# Help with identifying skin



## reptinate (May 13, 2016)

Hey, a family member found this skin. They live in Brisbane. Can anyone tell me what it could be? Thanks.

- - - Updated - - -

Any ideas?


----------



## reptinate (May 17, 2016)

No ideas? How do I delete this thread?


----------



## Firepac (May 17, 2016)

Pretty sure it's a Common Tree Snake based on the shape of the scale along its back, the low dorsal scale count and concave nature of the ventral scale.


----------



## pythoninfinite (May 17, 2016)

Not a CTS. Definitely an elapid. The ventrals are concave because the skin is inside out. If the anterior subcaudals (the scales under the tail) are single after the vent, as they seem to be, and a few or more divided towards the end of the tail it'll be a Red-belly, but I can't see the end of the tail. The other possibility for that region could have been Eastern Brown, but they have fully divided subcaudals. My verdict - Red-bellied Black Snake, and it's probably the commonest large elapid on this part of the coast.

Maybe someone with a better knowledge of head scalation can chip in and confirm or challenge my suggestion - as you all know I'm ready to be corrected if I'm wrong...

Jamie


----------



## Firepac (May 17, 2016)

To be an RBB it should have 17 dorsal scales at mid body. In the second photo I count 9 which means there would need to be 4 additional scales each side that are not visible. Whilst not impossible I thought it unlikely. CTS have 13-15 dorsal scales meaning 2 or 3 scales not visible which seemed more likely. 

I have to admit though the length to width ratio doesn't seem right for a tree snake on balance its is likely I am wrong and more than happy to admit it. I look forward to others input to help my learning.


----------



## Sleazy.P.Martini (May 17, 2016)

I'm leaning towards elapid on this one. I can't zoom too much on my phone but it seems to lack a loreal scale. If it does that rules out CTS


----------



## BrownHash (May 17, 2016)

Its hard to tell if it has loreal scales, but I only see singular temperal scales, so if it is an elapid I think it is more likely a pseudonaja (brown). 

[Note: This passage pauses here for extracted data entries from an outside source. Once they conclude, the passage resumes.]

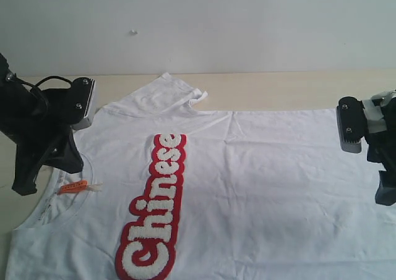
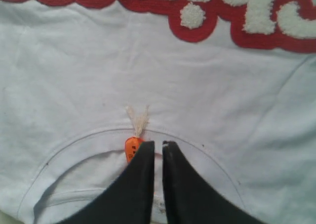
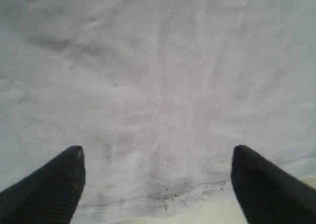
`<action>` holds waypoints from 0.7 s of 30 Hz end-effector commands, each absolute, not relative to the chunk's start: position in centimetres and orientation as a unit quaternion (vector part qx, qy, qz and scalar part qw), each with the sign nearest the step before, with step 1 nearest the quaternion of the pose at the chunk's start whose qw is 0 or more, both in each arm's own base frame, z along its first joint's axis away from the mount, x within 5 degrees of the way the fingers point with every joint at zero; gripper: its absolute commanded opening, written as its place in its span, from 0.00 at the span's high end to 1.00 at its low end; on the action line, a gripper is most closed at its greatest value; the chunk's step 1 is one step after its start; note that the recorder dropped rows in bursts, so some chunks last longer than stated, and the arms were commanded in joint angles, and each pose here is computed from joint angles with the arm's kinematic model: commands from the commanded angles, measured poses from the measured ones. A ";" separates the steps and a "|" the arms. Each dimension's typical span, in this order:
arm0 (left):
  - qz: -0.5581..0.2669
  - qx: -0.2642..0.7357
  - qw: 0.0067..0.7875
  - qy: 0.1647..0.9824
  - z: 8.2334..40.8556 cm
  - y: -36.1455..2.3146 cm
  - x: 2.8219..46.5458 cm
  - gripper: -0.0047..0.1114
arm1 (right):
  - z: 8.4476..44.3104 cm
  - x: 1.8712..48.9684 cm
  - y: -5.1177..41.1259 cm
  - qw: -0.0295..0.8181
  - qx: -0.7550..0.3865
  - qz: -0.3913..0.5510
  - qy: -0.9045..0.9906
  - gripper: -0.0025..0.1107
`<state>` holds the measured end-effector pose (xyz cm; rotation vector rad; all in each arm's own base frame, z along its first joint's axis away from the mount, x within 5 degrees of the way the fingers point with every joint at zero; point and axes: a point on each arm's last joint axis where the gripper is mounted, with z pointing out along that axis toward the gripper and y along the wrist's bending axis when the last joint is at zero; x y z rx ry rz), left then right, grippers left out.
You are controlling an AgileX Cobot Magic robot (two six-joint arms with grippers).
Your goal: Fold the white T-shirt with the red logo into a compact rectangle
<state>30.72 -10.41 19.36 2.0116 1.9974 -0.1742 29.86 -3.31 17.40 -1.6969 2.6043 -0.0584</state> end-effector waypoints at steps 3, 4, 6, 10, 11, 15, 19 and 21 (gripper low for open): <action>-0.073 0.695 0.151 0.699 19.2 -10.7 30.6 0.53 | 17.7 29.9 -3.4 0.015 -0.543 -0.017 0.840 0.14; -0.073 0.695 0.152 0.699 19.2 -10.7 30.7 0.46 | 17.7 29.9 -3.4 0.015 -0.543 -0.017 0.840 0.14; -0.071 0.693 0.154 0.701 19.2 -10.7 30.7 0.36 | 17.7 29.9 -3.4 0.017 -0.543 -0.018 0.840 0.14; -0.072 0.692 0.154 0.701 19.2 -10.7 30.7 0.26 | 17.6 30.0 -3.5 0.017 -0.549 -0.022 0.835 0.14; -0.072 0.692 0.154 0.701 19.2 -10.7 30.7 0.25 | 17.6 30.0 -3.5 0.016 -0.556 -0.023 0.830 0.14; -0.072 0.692 0.154 0.701 19.2 -10.7 30.7 0.25 | 17.3 30.0 -4.1 0.003 -0.569 -0.034 0.821 0.14; -0.074 0.694 0.147 0.701 18.7 -10.7 30.8 0.25 | 16.8 30.0 -5.6 -0.006 -0.566 -0.041 0.823 0.14; -0.074 0.696 0.143 0.700 18.3 -10.7 30.9 0.25 | 16.7 30.0 -6.3 -0.004 -0.566 -0.042 0.823 0.14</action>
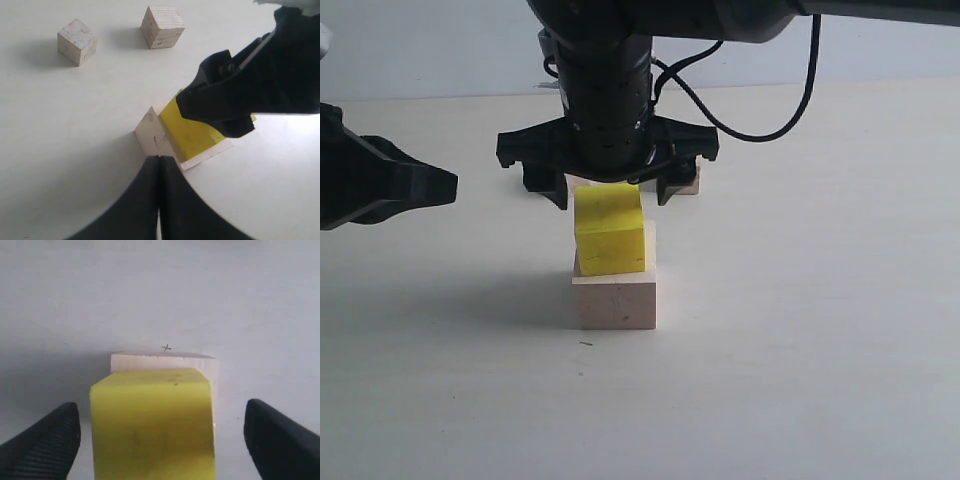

Either way its a nice looking slough, it wouldn't be too hard to id it in the hand.


----------



## BredliFreak (May 17, 2016)

Yeah definitely screams elapid to me, not robust enough to be an RBB and gave off an EB vibe but I have never done scale counts before so I don't feel confident in my ID


----------



## reptinate (May 18, 2016)

Thanks for the help. Much appreciated


----------



## Bluetongue1 (May 18, 2016)

@reptinate. Firepac got it. The lateral ridging on the ventrals is sufficient alone to positively identify it as a Common Tree Snake. This is confirmed by the low mid-body scale count. 

Unfortunately, I think the photos are somewhat mislaeding. The hole in the ventrals is evidentially damage to the slough and does not represent the location of the vent. There is undoubtedly a reasonable amount more to the tail end of the slough than is pictured. The camera angle creates a false perspective, making the tail end appear to taper much more quickly than in reality. That end of slough may also have been stretched to appear thinner than it originally was.

Am happy to explain why it cannot be any of the elapids mentioned (or others) if you want to know.


----------